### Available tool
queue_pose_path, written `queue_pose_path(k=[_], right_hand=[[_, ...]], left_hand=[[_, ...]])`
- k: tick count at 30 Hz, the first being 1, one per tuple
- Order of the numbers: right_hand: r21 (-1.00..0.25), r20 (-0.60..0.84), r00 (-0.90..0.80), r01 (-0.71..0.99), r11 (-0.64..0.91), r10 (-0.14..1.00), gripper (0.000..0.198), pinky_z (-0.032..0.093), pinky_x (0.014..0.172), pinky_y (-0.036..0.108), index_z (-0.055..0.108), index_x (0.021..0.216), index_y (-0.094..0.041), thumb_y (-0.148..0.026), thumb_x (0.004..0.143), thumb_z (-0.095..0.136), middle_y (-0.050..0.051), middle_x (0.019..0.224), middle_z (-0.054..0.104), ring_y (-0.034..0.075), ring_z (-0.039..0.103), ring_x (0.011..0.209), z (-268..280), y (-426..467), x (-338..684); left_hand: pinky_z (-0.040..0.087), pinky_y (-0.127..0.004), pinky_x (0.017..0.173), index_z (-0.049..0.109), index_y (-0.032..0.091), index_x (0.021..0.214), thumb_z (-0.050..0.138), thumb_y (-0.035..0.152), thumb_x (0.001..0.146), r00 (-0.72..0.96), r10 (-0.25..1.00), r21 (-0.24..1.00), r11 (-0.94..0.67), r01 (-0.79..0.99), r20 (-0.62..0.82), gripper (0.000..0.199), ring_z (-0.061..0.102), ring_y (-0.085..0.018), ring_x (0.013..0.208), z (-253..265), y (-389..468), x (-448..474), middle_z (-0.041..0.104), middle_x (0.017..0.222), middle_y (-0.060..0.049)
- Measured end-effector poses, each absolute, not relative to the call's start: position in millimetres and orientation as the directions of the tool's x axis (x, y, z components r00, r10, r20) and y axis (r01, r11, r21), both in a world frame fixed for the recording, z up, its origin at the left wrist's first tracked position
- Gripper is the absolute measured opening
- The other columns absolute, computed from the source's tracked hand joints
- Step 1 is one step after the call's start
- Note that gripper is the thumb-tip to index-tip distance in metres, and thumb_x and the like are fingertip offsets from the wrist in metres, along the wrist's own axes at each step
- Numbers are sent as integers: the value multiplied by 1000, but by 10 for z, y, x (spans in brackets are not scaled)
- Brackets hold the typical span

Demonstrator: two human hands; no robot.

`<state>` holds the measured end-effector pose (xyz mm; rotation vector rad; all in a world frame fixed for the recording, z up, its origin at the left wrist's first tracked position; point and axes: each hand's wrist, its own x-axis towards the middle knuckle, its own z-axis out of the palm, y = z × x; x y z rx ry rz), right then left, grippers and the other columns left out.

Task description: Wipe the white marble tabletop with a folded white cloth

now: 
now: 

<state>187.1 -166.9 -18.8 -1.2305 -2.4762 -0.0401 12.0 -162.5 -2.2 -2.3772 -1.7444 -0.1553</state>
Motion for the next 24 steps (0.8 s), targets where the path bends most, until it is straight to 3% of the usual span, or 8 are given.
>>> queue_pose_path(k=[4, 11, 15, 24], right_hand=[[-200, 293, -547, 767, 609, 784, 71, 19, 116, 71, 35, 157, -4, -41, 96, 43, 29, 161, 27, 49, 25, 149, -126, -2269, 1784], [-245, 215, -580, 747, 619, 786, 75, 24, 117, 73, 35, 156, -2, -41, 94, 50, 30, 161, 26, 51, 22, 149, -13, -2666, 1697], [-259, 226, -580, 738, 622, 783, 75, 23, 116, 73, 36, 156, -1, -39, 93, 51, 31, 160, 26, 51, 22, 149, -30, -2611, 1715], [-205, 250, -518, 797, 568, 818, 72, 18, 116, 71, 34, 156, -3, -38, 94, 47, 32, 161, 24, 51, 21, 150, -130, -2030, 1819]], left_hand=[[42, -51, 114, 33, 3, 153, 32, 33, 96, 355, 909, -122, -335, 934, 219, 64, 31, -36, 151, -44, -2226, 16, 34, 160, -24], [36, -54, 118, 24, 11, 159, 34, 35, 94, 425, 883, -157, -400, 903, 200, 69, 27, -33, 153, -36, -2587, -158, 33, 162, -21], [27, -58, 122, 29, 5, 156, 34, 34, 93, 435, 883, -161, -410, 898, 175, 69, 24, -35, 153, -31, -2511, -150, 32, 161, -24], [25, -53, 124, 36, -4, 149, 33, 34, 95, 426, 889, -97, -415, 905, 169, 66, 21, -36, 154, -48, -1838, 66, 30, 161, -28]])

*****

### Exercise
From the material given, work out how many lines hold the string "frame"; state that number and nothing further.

### Answer area
2